Danny a des bases très solides, il connaît bien ses classiques.
Michel Roth, Chef exécutif de l'Hôtel Président Wilson

Tel ce Rubik's cube de volaille au sablé noisette, au guacamole et à la pâte d’ail. Il faut dire un mot du beau travail photographique de Claire Payen, qui met en évidence les couleurs vives, le vert étincelant du tapioca soufflé qui ressemble à du corail et à du papier à musique d’orgue de Barbarie. Quelques phrases amusantes viennent épicer un propos contrôlé, un peu convenu. Mais il dit tout de même cela du fenouil: «Un produit que je travaille du talon à la barbe sans en perdre une miette.» On passe du conceptuel tzatzíki transparent au traditionnel poireau vinaigrette en forme de rosace sans sourciller.

Quand le chef Michel Roth parle de sa première rencontre avec Danny, tout jeune, lors d’un brunch du dimanche, il emploie ces mots: «En voyant sa frimousse de gamin, je me suis revu à son âge, quand j’ai commencé. J’ai senti dans son regard comme une accroche, l’impression que le métier pouvait lui plaire.» Un livre richement illustré, parfois naïf mais très sincère.


Une pincée de sauvagerie et le silence du goût s'installent sereinement dans les cuisines

Dans les pages de «Cuisine et spiritualité», la journaliste romande Véronique Zbinden donne la parole à des chefs, des moines et des cueilleuses. Elle aborde avec acuité les tendances actuelles de la cuisine santé, semble les admirer sincèrement et teinte le tout de distance: «Pour rehausser son ordinaire d'une pincée de sauvagerie, se soigner ou faire sa détox printanière, on consulte ces nouveaux oracles.» Elle cite notamment Michaël Berthoud, qui conseille Anne-­Sophie Pic pour sa table au Beau-Rivage, à Lausanne.
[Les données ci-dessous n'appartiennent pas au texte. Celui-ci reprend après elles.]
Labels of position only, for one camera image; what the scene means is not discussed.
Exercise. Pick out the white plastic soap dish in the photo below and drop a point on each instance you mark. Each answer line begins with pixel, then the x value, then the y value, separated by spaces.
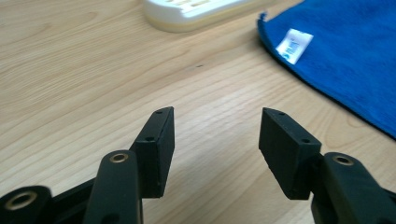
pixel 193 12

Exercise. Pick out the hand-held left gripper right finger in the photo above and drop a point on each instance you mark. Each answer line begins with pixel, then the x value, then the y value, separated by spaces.
pixel 289 152

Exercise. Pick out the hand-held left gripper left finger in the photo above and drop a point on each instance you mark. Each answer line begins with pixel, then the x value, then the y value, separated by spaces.
pixel 154 155

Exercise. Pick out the blue microfibre cloth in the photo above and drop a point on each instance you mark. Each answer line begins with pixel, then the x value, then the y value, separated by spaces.
pixel 342 53

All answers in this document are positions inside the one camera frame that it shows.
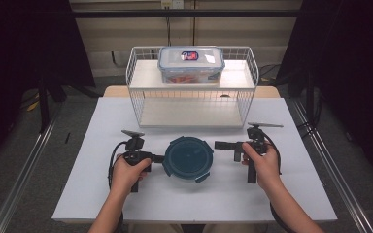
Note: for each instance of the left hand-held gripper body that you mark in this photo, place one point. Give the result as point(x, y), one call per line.
point(136, 145)

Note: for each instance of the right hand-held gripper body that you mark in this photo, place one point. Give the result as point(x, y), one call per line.
point(257, 142)

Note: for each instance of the round dark teal container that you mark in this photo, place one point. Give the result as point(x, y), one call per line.
point(187, 158)

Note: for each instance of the clear rectangular food container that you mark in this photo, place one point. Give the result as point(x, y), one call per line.
point(191, 66)

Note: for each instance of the person's right hand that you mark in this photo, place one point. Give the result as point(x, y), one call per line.
point(267, 170)

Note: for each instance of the person's left hand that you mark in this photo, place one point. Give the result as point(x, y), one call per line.
point(123, 176)

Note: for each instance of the wooden table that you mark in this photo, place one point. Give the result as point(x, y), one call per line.
point(116, 92)

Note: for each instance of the black metal stand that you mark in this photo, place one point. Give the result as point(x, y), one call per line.
point(43, 106)

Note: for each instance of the black curtain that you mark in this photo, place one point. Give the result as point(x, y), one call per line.
point(353, 64)
point(19, 48)

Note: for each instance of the black horizontal bar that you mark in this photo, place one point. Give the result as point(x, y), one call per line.
point(142, 13)

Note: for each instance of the metal floor rail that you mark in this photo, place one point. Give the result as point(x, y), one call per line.
point(19, 184)
point(330, 168)

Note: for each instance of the white wall outlet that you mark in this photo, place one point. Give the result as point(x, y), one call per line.
point(172, 3)

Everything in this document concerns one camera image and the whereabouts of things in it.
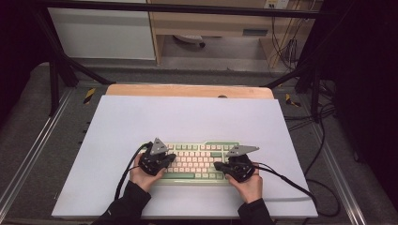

Véronique Zbinden décrit une époque qui semble «traversée par une même aspiration au naturel, à des valeurs originelles, une pureté sans doute idéalisée et des produits simplement bons pour la santé».   [IMG 3]

Quand elle écrit le chapitre «repenser le sens du luxe» sur le chef Daniel Humm, cela se matéria­lise ainsi: «Le monde n’a pas besoin d’une énième création, tel le homard beurré ou le canard croustillant à la lavande, pour lui, c’est décidé, le présent et l’avenir sont dans le végétal.» Elle souligne que le chef suisse devenu végétarien et proposant un menu d’une dizaine de plats entièrement végétal se laisse inspirer par le chef bouddhiste Toshio Tanahashi. Elle décrit les simples poivrons servis par Daniel Humm qui peuvent devenir des plats signatures. L'auteure ose des vérités qui froisseront certains tenants d'une gastronomie classique et lucrative: «Le caviar comme produit de luxe, alors qu'il est devenu une denrée surabondante, souvent importée et issue de fermes d'élevage, est une vision dépassée.» Elle explique comment le tonburi est venu remplacer les œufs d'esturgeon.

Mais avant tout, Véronique Zbinden sait saisir la profondeur dans des portraits peu communs comme celui qu'elle dresse de la cheffe fribourgeoise Judith Baumann: «Judith était tisserande, artiste dans l'âme, elle retapait de vieilles fermes (...).» Et pour parler de sa quête d'aujourd'hui autour de la cuisine taoïste: «Judith aime à imaginer ce silence du goût ou peut-être cette rencontre en mode mineur.» Un livre majeur qui prend le temps de la contemplation et des chemins de traverses.